In [1]:
!pip install nltk



In [2]:
!pip install utils



In [3]:
import csv
import itertools
import operator
import numpy as np
import nltk
import sys
from datetime import datetime
from utils import *

import matplotlib.pyplot as plt
%matplotlib inline

In [4]:
vocabulary_size = 5000
unknown_token = "UNKNOWN_TOKEN"
sentence_start_token = "SENTENCE_START"
sentence_end_token = "SENTENCE_END"


In [5]:
# Download NLTK model data (you need to do this once)
nltk.download("book")

[nltk_data] Downloading collection 'book'
[nltk_data]    | 
[nltk_data]    | Downloading package abc to /Users/kenny/nltk_data...
[nltk_data]    |   Package abc is already up-to-date!
[nltk_data]    | Downloading package brown to
[nltk_data]    |     /Users/kenny/nltk_data...
[nltk_data]    |   Package brown is already up-to-date!
[nltk_data]    | Downloading package chat80 to
[nltk_data]    |     /Users/kenny/nltk_data...
[nltk_data]    |   Package chat80 is already up-to-date!
[nltk_data]    | Downloading package cmudict to
[nltk_data]    |     /Users/kenny/nltk_data...
[nltk_data]    |   Package cmudict is already up-to-date!
[nltk_data]    | Downloading package conll2000 to
[nltk_data]    |     /Users/kenny/nltk_data...
[nltk_data]    |   Package conll2000 is already up-to-date!
[nltk_data]    | Downloading package conll2002 to
[nltk_data]    |     /Users/kenny/nltk_data...
[nltk_data]    |   Package conll2002 is already up-to-date!
[nltk_data]    | Downloading package dependency_t

True

In [6]:
with open('reddit-comments-2015-08.csv', 'r', newline='', encoding='utf-8') as f:
    # Initalize a reader object
    reader = csv.reader(f, skipinitialspace=True)
    # Skip the header row
    next(reader)  
    # Split full comments into sentences  - [nltk.sent_tokenize(x[0].lower()) for x in reader] - for the paragraph x[0] from the csv file, make it lowercase and tokenize all sentence
    # For all pararaphs in the csv file. * operator unpacks the list into individual sentences, and creates a single iterable
    sentences = itertools.chain(*[nltk.sent_tokenize(x[0].lower()) for x in reader])
    # Append SENTENCE_START and SENTENCE_END
    # Replace all sentence x in sentences with the start token, sentence body, and text token"
    sentences = ["%s %s %s" % (sentence_start_token, x, sentence_end_token) for x in sentences]
    print(sentences[1:10])
print (f"Parsed {len(sentences)} sentences.")

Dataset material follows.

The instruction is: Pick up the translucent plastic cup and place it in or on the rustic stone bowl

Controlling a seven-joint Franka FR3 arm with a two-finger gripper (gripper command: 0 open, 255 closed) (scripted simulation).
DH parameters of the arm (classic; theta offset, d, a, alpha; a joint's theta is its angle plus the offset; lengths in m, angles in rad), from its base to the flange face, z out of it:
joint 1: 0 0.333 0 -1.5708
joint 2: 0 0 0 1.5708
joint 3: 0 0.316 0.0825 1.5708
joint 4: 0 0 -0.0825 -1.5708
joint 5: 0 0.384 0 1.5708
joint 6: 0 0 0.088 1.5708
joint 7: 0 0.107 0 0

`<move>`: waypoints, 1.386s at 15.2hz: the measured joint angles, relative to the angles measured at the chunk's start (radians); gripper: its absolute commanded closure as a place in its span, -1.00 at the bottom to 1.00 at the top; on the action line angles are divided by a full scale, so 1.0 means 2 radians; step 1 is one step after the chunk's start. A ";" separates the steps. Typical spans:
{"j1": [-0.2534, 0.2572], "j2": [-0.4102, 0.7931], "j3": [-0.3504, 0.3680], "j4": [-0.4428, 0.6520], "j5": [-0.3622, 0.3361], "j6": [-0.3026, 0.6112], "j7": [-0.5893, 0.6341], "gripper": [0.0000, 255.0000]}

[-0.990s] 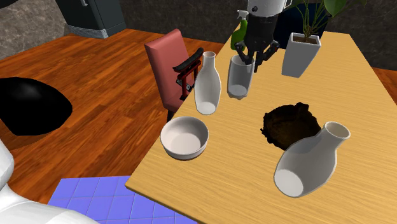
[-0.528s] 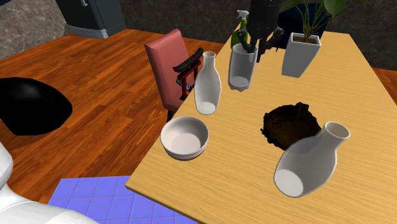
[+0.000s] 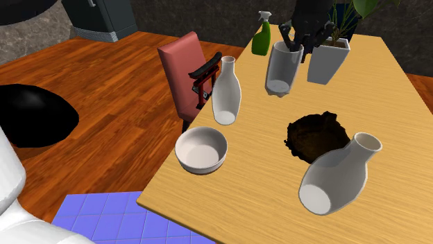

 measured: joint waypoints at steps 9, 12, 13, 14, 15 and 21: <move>-0.136 0.112 -0.007 0.182 0.072 -0.087 -0.102 1.00; -0.206 0.170 0.002 0.289 0.103 -0.134 -0.126 1.00; -0.232 0.194 0.007 0.335 0.113 -0.155 -0.128 1.00; -0.238 0.199 0.008 0.340 0.116 -0.156 -0.132 1.00; -0.239 0.198 0.008 0.334 0.116 -0.151 -0.135 1.00; -0.210 0.175 0.000 0.248 0.106 -0.094 -0.147 1.00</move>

["SENTENCE_START it's a slight ppr league- .2 ppr. SENTENCE_END", 'SENTENCE_START standard besides 1 points for 15 yards receiving, .2 points per completion, 6 points per td thrown, and some bonuses for rec/rush/pass yardage. SENTENCE_END', 'SENTENCE_START my question is, is it wildly clear that qb has the highest potential for points? SENTENCE_END', 'SENTENCE_START i put in the rules at a ranking site and noticed that top qbs had 300 points more than the top rb/wr. SENTENCE_END', 'SENTENCE_START would it be dumb not to grab a qb in the first round? SENTENCE_END', 'SENTENCE_START in your scenario, a person could just not run the mandatory background check on the buyer and still sell the gun to the felon. SENTENCE_END', "SENTENCE_START there's no way to enforce it. SENTENCE_END", "SENTENCE_START an honest seller is going to not sell the gun to them when they see they're a felon on the background check. SENTENCE_END", "SENTENCE_START a dishonest seller isn't going to run the check in the

In [7]:
# Tokenize the sentences into words
tokenized_sentences = [nltk.word_tokenize(sent) for sent in sentences]

In [8]:
print(tokenized_sentences[1])

['SENTENCE_START', 'it', "'s", 'a', 'slight', 'ppr', 'league-', '.2', 'ppr', '.', 'SENTENCE_END']


In [9]:
# Count the word frequencies
word_freq = nltk.FreqDist(itertools.chain(*tokenized_sentences))
print (f"Found { len(word_freq.items()) } unique words tokens." )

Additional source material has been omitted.